Students using the chapel at a top independent secondary school are enjoying the use of a new oak altar table made by furniture lecturers and graduates at Buckinghamshire New University.

Wycombe Abbey School, in Abbey Way, High Wycombe, commissioned the University to create the three-feet-high moveable oak altar.

The Right Reverend Dr Alan Wilson, Bishop of Buckingham, blessed the table before using it in a Confirmation service at the chapel, where it is now placed for Communion each week.

The altar table, which was designed to incorporate features of existing chapel furniture, has hinged leaves and purpose-made rubber-tyre brass castors in the bottom of two legs so it can be easily moved when not in use.

It also has a dressing rail and handle with plates representing a feature of the school’s crest. Two wrought iron crosses, in the pattern of the crest, are attached to the front legs of the table.

School Chaplain, the Reverend Jane Chaffey, said she had been impressed by the amount of ‘care, effort and attention to detail’ that had gone in to making the altar table.
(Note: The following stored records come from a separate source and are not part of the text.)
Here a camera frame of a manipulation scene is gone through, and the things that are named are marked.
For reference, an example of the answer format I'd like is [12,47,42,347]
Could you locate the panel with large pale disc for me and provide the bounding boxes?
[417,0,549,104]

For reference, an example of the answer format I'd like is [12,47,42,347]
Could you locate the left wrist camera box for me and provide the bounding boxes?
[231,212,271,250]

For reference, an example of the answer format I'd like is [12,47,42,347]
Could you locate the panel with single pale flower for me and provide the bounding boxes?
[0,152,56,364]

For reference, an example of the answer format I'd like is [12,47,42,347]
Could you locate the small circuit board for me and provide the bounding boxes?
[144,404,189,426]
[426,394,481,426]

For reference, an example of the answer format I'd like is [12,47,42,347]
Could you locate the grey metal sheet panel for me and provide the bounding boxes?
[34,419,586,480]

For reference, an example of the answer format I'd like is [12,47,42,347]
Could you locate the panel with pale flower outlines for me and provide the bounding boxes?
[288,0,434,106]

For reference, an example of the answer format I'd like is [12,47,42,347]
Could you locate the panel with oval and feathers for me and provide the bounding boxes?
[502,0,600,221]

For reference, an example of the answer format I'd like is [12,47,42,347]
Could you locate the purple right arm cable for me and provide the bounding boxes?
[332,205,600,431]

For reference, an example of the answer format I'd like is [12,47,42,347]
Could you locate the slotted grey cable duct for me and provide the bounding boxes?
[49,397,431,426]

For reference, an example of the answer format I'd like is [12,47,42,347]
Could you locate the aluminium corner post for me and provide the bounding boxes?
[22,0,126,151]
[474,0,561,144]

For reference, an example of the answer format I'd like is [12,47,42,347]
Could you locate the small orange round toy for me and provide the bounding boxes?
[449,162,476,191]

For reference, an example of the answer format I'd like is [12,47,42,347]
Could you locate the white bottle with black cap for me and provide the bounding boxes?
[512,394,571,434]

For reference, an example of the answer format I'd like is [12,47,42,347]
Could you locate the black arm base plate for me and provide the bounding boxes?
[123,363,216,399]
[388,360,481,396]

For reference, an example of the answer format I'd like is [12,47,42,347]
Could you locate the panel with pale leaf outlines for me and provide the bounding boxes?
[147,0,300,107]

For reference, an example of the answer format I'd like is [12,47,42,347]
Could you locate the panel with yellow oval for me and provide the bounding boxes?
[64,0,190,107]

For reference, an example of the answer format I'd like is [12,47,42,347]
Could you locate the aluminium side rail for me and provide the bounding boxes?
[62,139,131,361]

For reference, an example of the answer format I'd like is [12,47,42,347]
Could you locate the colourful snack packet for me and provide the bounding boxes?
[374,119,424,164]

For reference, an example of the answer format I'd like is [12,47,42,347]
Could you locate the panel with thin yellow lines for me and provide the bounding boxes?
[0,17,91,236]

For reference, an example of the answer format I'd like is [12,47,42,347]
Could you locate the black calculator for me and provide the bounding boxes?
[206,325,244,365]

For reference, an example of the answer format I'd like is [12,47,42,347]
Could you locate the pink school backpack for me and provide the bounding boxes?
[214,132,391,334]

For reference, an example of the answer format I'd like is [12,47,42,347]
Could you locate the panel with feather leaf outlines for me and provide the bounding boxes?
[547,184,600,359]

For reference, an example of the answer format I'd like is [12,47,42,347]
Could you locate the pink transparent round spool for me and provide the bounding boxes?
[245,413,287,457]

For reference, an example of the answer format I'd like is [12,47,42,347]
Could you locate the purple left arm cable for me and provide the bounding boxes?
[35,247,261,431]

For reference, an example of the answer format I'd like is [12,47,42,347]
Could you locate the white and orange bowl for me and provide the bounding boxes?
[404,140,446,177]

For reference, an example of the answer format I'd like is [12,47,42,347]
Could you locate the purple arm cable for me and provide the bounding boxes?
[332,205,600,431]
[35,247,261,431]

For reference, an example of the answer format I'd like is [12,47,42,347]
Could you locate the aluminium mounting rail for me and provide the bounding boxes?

She said: “This is a perfect fit for the chapel and is both beautiful and useful. Wycombe Abbey School and Bucks New University are near neighbours and it is fantastic that we are able to work together to produce something like this.”

The altar table was designed and made by Lecturers in Furniture, David Gillett and Alex Hellum, and BA (Hons) Furniture: Conservation Restoration & Decorative Arts graduate, Sam Hutchings.

Mr Gillett said: “It has been a pleasure to work closely with Wycombe Abbey School on this project. We feel the design and construction of the altar table captures principles that are central to the place of worship and the school as a whole, and we have been pleased to be able to incorporate a motif from the school’s crest in the design.”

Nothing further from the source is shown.